Seems like a decent saving over the new price. Yes its nearly 3 years old, but its virtually half the price. Otherwise I would go for a year old STI with PPP kit or equivalent.

No doubt that the RB320 looks a great bit of kit, but you will feel some serious pain in the wallet when you come to sell it. A 997 may cost more initially, but I reckon the running costs and depreciation over the same period would be less than that of the RB320.

Still, I don't think my head has ever ruled my heart when making a car purchase, so go with whatever floats your boat, you only live once!

Cheers

Phil


----------



## MikeyB (Sep 30, 2004)

I currently own an 03 WRX with 7K worth of mods and I can say, it goes like the clappers! (pics here)

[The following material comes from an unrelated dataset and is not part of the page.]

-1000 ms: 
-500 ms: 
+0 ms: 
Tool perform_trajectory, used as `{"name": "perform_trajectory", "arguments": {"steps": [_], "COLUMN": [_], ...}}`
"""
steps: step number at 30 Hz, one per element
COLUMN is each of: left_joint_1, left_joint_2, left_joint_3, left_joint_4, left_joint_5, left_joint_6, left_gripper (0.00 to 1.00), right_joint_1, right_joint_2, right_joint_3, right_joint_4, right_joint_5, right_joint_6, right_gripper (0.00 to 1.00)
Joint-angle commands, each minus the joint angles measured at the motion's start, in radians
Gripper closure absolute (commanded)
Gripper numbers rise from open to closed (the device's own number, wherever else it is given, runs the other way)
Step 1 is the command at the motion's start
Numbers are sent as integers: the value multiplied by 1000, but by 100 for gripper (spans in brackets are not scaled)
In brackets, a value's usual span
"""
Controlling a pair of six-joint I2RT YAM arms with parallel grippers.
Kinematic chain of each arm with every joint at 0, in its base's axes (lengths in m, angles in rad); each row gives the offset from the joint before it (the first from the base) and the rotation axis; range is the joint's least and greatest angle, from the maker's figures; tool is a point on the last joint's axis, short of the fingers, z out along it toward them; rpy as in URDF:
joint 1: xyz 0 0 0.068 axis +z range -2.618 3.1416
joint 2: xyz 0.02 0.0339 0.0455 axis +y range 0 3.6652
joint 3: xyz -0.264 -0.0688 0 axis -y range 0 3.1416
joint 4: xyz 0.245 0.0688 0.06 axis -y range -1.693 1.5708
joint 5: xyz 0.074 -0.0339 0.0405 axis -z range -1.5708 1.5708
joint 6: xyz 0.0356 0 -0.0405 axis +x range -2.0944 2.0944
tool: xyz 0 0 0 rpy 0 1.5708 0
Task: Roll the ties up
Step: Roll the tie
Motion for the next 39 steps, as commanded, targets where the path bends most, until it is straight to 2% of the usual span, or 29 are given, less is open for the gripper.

The RB320 looks fantastic (for an Impreza), but like Kevin says, there not built for looks.

If I had the money, the Litchfield Impreza they had on 5th Gear would be for me!!


----------



## Rebel (Feb 12, 2005)

I met a few uk-guy's on the Ring with a Subaru. Great car's on the track.

And i can understand that a Golf driver don't care how the car looks :wink: 
But personlay i think it's nice to have him as a track car. For daily traffic i wouldn't buy one.

Ohw and one advice....
If you ever need assistance on the road, when the scuba-engine fall's dead.... and a other car has to pull you back home...

Don't forget to unlock the steeringwheel --------> http://www.biertijd.com/mediaplayer/?itemid=1206


----------



## garyc (May 7, 2002)

Rebel said:


> I met a few uk-guy's on the Ring with a Subaru. Great car's on the track.
> 
> And i can understand that a Golf driver don't care how the car looks :wink:
> But personlay i think it's nice to have him as a track car. For daily traffic i wouldn't buy one.
> ...


I shouldn't laugh but... :lol: :lol: :lol: :lol: :lol: :lol: :lol: :lol: :lol: :lol:


----------



## squiggel (May 16, 2006)

ouch.... 

Owner must have felt pretty sick.....


----------